Tudo isso parece bem inocente, mas estamos falando de um terreno pré-redes sociais, onde reinava, de início, o mais profundo amadorismo. Lembro de bandas que chegavam para tocar nos eventos sem os seus devidos instrumentos, porque ninguém pediu para que eles levassem, por exemplo. E o uso deles, muitas vezes, também não era lá muito… profissional. Uma vez, durante um show meu em uma antiga escola de música de Jacarepaguá que promovia shows independentes (Elam), o guitarrista que a gente tinha chamado recentemente para tocar só percebeu que não havia ativado o seu próprio pedal lá pela terceira música, e isso foi graças a um outro amigo que, imbuído de sonororidade, subiu heroicamente no palco e, desviando do corpo saltitante que balançava com um microfone de um lado para o outro (eu), foi lá e ligou o pedal. Foi só depois disso que eu entendi o porquê de a gente estar, naquele momento, mais sonoramente parecido com o Roupa Nova do que com o Sepultura. E sim, isso é uma piada entre os meus amigos e eu até hoje.

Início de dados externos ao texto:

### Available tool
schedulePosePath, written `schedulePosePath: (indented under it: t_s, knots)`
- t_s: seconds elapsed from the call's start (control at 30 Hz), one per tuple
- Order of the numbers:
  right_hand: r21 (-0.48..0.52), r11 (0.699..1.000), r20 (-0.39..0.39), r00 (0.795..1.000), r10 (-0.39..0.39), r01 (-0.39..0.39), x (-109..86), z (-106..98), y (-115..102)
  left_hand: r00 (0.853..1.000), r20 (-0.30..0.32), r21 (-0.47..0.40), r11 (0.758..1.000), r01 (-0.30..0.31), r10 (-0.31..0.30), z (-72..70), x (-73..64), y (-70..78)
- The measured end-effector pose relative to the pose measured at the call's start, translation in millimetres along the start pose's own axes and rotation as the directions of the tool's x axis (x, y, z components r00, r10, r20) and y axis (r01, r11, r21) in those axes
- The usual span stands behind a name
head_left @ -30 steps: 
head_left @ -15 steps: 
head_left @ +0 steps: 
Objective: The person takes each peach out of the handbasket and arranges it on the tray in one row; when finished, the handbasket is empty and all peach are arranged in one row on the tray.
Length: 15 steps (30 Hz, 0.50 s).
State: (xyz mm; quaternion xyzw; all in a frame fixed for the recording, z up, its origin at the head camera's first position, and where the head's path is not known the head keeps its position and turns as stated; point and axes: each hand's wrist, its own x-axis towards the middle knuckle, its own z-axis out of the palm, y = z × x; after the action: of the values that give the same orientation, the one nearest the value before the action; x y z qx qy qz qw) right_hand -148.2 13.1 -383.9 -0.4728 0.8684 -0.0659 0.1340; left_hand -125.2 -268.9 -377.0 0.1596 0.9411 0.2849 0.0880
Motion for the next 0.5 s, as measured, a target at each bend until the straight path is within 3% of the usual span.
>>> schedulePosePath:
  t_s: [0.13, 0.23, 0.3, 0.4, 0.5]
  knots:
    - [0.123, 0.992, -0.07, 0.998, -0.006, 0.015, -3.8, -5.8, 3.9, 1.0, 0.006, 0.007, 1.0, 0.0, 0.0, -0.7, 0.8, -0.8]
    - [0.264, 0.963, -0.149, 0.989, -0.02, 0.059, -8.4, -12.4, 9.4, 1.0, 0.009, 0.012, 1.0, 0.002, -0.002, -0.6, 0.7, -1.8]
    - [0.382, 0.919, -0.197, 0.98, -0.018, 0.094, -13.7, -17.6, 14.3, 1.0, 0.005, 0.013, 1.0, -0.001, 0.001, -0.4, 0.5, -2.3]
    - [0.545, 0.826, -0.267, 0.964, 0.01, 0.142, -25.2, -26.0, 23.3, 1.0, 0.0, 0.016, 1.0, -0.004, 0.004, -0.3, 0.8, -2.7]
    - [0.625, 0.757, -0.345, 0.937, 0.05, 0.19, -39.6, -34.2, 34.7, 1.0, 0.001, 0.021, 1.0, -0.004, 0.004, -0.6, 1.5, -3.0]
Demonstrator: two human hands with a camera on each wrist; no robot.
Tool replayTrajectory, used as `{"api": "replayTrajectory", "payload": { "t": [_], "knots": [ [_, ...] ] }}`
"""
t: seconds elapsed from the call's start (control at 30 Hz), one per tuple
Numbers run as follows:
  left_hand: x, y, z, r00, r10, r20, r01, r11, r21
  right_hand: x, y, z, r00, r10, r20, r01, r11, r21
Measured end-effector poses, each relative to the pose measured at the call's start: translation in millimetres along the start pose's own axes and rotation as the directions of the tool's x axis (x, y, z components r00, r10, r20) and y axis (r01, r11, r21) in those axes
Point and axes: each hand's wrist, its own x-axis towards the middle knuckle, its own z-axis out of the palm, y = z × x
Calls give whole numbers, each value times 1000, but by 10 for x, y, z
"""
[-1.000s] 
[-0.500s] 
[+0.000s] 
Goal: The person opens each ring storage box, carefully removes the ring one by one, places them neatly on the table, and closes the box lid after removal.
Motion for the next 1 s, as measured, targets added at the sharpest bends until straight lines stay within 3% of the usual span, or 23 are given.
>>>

Esses perrengues nada chiques, porém, muito satisfatórios, também foram o retrato de um momento em que, acredite, se podia circular com menos ressalvas pela cidade, fosse por conta do preço de passagem (já que acesso a transportes públicos conta, e muito, para o sucesso de uma roqueiragem dessas) ou pela segurança mesmo, já que nem todas as regiões da cidade eram dominadas pelos verdadeiros “donos da biografia”, como já disse Marcelo Yuka em “Hey Joe”. Foi também por causa desses elementos mais pragmáticos que grande parte desses eventos de rock foi capaz de existir. E a sonororidade era a amálgama de tudo isso.

O mais interessante é que, quando eu achava que isso tudo tinha virado apenas coisa “da minha época”, já que eu ainda estava muito rockcentrado, eu comecei a ver uma outra galera unindo o seu próprio estilo, seja no rap, no trap ou no funk, com ritmos como samba, pagode, heavy metal, piseiro etc., e também compartilhando os seus estúdios, beats, lugares e referências dentro e fora da internet. Vejo que terei muito material para definir ainda melhor essa tal sonororidade. Ainda bem.